*PROBLEM REQUIREMENTS:* Of the records that follow, copy only the lines from the line containing "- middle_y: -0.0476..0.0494" to the line containing "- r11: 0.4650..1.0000", both included, exactly as written.

*PROVIDED MATERIAL:*
╭──

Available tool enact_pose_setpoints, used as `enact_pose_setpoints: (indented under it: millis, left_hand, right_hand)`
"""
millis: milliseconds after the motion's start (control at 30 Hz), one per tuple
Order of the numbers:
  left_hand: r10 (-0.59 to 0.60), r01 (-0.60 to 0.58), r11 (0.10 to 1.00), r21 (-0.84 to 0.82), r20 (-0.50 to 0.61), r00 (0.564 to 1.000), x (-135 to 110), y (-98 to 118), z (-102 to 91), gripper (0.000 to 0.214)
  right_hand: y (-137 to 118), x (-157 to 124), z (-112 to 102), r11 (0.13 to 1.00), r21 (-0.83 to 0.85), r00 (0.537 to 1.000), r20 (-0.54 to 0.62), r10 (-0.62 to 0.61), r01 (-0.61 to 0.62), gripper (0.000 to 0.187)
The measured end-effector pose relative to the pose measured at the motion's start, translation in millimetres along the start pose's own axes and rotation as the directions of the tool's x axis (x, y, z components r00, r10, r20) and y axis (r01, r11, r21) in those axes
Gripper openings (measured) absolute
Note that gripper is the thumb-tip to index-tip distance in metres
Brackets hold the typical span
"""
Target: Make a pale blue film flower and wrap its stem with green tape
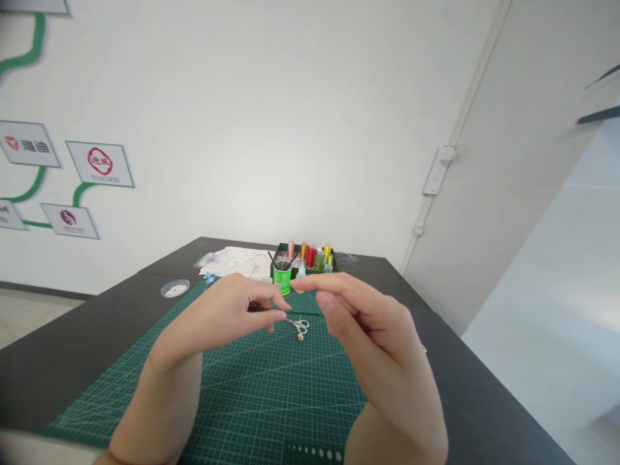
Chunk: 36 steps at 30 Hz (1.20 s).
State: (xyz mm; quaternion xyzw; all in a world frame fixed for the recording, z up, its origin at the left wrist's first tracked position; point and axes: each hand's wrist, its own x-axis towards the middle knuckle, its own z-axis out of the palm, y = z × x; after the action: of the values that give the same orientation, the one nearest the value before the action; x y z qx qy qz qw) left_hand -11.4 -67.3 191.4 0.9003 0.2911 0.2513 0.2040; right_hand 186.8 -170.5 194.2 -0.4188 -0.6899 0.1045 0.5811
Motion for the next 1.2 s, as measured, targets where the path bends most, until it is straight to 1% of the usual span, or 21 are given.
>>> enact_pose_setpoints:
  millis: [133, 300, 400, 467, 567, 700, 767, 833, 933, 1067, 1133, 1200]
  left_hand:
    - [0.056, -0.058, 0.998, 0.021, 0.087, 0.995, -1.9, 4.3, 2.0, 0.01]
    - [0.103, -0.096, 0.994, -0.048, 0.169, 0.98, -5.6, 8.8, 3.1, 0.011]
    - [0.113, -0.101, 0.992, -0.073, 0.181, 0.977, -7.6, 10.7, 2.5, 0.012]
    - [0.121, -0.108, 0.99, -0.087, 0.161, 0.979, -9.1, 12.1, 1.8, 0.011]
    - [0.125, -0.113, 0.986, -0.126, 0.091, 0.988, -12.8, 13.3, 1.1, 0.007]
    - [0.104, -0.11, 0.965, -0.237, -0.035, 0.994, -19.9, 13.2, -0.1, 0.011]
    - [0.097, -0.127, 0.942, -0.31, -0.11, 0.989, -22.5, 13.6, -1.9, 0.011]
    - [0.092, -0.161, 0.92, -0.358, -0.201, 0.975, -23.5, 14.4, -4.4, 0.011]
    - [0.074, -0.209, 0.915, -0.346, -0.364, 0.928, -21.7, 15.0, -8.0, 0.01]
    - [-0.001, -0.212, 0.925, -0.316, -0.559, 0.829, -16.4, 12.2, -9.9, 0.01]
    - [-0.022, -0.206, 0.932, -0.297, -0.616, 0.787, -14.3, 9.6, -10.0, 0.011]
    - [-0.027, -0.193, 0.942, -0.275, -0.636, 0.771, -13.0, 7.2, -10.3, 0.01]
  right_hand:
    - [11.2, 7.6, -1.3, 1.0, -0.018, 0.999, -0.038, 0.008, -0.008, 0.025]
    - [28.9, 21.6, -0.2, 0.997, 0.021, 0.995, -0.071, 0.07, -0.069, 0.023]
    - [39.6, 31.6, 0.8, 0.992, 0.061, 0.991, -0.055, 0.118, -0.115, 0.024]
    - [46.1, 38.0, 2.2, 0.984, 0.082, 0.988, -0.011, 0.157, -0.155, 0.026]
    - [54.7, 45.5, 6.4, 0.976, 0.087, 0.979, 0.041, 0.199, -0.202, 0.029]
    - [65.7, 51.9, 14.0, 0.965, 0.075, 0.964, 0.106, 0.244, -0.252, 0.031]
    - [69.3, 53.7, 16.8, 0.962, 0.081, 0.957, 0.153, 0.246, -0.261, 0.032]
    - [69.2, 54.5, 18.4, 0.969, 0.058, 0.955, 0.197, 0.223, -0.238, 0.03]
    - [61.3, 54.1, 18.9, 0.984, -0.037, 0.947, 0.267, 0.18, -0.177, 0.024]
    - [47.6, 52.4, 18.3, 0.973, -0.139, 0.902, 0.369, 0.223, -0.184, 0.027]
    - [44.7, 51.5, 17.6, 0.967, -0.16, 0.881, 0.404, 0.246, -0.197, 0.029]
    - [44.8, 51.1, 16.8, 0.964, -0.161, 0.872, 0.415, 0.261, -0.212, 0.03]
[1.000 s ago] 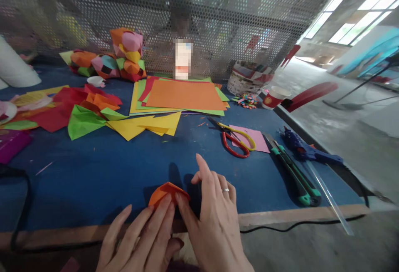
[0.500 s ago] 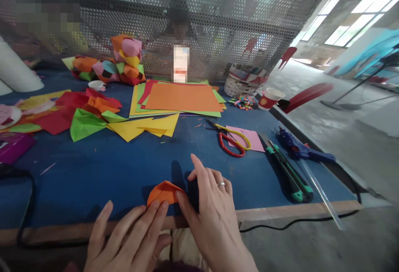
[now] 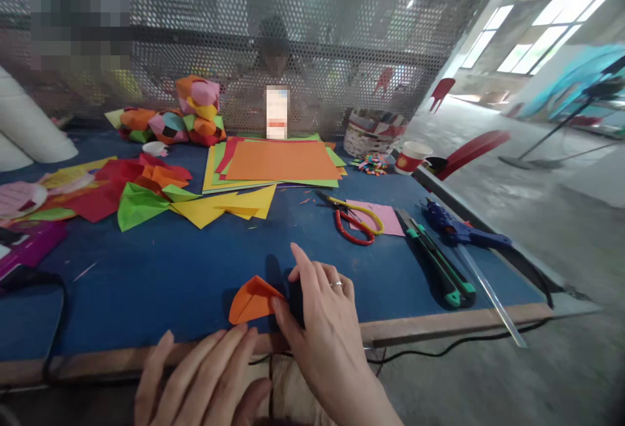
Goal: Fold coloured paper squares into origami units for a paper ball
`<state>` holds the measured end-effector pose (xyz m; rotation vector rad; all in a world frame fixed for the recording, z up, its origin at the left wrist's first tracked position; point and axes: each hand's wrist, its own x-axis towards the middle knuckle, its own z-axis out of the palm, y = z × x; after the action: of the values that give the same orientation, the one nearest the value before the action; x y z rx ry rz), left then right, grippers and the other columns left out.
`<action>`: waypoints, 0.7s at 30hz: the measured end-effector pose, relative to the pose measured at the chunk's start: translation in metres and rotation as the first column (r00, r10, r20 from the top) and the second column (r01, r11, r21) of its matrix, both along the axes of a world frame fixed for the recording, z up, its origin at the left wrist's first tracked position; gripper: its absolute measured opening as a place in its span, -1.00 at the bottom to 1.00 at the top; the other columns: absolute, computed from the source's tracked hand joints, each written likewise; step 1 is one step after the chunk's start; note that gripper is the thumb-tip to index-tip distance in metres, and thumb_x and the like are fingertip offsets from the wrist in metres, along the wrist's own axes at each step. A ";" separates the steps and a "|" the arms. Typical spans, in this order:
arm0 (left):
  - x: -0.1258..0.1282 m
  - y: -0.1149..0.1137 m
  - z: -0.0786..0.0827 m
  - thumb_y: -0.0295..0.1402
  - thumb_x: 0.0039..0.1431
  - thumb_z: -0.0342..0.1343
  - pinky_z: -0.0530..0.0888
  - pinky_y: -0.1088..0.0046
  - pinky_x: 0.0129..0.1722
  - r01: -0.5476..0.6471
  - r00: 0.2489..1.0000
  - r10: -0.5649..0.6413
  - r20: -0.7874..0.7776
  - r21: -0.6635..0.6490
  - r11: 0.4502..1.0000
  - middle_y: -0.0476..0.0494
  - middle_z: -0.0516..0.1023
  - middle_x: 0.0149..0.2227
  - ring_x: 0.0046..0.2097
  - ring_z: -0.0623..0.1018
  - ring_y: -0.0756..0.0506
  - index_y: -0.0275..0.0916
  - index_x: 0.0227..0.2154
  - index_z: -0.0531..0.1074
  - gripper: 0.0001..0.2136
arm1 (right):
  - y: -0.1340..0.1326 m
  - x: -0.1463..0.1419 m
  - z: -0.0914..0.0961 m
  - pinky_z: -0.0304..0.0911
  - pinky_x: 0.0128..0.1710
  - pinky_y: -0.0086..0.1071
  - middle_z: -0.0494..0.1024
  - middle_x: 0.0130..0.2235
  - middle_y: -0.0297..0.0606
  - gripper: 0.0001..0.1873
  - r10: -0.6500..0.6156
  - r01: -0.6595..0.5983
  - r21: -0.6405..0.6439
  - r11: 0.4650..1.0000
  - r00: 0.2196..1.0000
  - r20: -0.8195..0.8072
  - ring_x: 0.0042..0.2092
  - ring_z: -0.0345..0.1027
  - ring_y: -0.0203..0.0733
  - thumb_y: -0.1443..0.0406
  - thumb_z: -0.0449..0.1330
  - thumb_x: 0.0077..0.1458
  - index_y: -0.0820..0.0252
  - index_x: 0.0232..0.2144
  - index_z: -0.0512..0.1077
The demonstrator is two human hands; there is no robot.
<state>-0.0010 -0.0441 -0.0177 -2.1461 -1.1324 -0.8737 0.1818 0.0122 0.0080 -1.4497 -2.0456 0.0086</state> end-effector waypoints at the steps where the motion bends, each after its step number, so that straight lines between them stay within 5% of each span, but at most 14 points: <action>1: 0.005 0.000 -0.002 -0.32 0.30 0.21 0.05 0.11 0.46 0.012 1.000 -0.012 0.008 -0.010 1.000 -0.19 0.71 -0.12 -0.08 0.59 -0.11 -0.41 -0.02 0.57 -0.71 | 0.000 0.000 0.000 0.25 -0.18 -0.10 0.59 -0.11 -0.15 -0.33 0.006 -0.006 -0.009 1.000 1.000 0.001 -0.12 0.43 0.03 0.35 0.25 0.22 0.32 0.29 0.13; 5: 0.017 0.006 -0.008 -0.34 0.35 0.15 0.06 0.09 0.45 0.026 0.999 -0.024 0.023 -0.076 0.997 -0.30 0.68 -0.03 0.02 0.59 -0.14 -0.47 -0.01 0.54 -0.71 | 0.000 0.002 0.001 0.25 -0.16 -0.08 0.59 -0.11 -0.13 -0.38 0.016 -0.016 -0.013 1.000 1.000 0.003 -0.12 0.44 0.02 0.36 0.19 0.25 0.32 0.29 0.13; 21: 0.011 0.015 -0.007 -0.47 0.30 0.16 0.13 0.04 0.42 0.071 0.993 -0.076 -0.086 -0.056 0.996 -0.32 0.70 -0.10 -0.12 0.67 -0.14 -0.44 -0.11 0.54 -0.84 | -0.006 -0.007 -0.003 0.29 -0.10 -0.02 0.55 -0.03 -0.03 -0.39 0.008 -0.010 -0.039 0.999 0.999 -0.044 -0.04 0.41 0.10 0.30 0.13 0.32 0.27 0.34 0.09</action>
<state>0.0099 -0.0294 -0.0247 -2.2585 -1.0494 -0.7815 0.1749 0.0064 0.0055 -1.4517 -2.0269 0.0835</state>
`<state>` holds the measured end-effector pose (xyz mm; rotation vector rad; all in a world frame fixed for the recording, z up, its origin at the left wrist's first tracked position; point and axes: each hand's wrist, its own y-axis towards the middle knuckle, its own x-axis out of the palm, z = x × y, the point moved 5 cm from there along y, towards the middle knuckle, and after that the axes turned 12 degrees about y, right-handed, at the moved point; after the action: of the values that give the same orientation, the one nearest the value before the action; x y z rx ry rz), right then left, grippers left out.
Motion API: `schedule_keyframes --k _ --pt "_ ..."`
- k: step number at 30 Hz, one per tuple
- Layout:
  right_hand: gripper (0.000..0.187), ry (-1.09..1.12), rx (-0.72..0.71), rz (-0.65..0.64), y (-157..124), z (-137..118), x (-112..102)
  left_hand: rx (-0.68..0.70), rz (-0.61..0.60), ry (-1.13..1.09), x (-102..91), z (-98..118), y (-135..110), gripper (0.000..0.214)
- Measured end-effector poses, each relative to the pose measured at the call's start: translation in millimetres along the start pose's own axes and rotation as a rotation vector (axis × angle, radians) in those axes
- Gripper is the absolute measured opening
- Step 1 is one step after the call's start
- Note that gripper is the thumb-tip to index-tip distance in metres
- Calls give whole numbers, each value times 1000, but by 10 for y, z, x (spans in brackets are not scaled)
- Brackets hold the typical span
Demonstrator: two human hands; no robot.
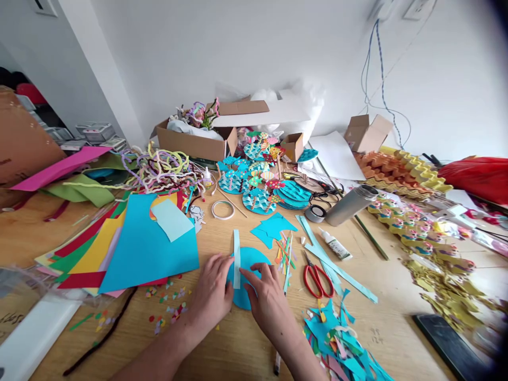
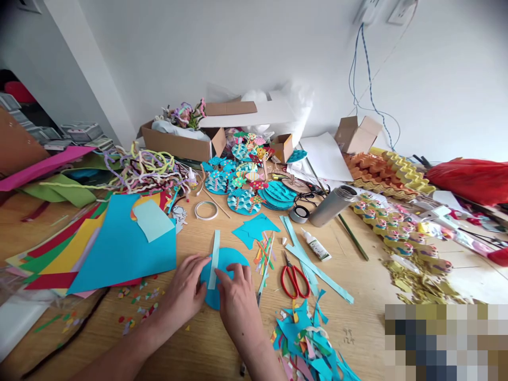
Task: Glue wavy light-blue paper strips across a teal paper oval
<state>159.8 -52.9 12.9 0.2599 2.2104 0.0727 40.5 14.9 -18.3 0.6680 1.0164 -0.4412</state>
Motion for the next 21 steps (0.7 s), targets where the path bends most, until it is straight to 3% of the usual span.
schedule_keyframes --k 6,13,21 --pt "56 -106 -19 -44 33 64 107 -58 -39 -18 -15 5 -1 66" --pt "55 -141 -7 -47 69 190 246 -67 -49 -24 -21 19 2 66" --pt "53 -133 -66 11 64 185 153 -77 -52 -26 -9 14 0 66"
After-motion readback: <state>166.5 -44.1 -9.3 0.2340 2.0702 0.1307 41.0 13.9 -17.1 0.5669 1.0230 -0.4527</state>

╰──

*RESPONSE:*
  - middle_y: -0.0476..0.0494
  - middle_z: -0.0516..0.1023
  - middle_x: 0.0149..0.2227
  - ring_x: 0.0046..0.2097
  - ring_z: -0.0623..0.1018
  - ring_y: -0.0756..0.0506
  - index_y: -0.0275..0.0916
  - index_x: 0.0227..0.2154
  - index_z: -0.0531..0.1074
  - gripper: 0.0001..0.2136
arm1 (right):
  - y: -0.1340..0.1326 m
  - x: -0.1463..0.1419 m
  - z: -0.0914..0.0961 m
  - pinky_z: -0.0304..0.0911
  - pinky_x: 0.0128..0.1710
  - pinky_y: -0.0086..0.1071
  - middle_z: -0.0494..0.1024
  - middle_x: 0.0130..0.2235
  - middle_y: -0.0297..0.0606
  - gripper: 0.0001..0.1873
  - r10: -0.6500..0.6156
  - r01: -0.6595..0.5983
  - r21: -0.6405..0.6439
  - r11: 0.4650..1.0000

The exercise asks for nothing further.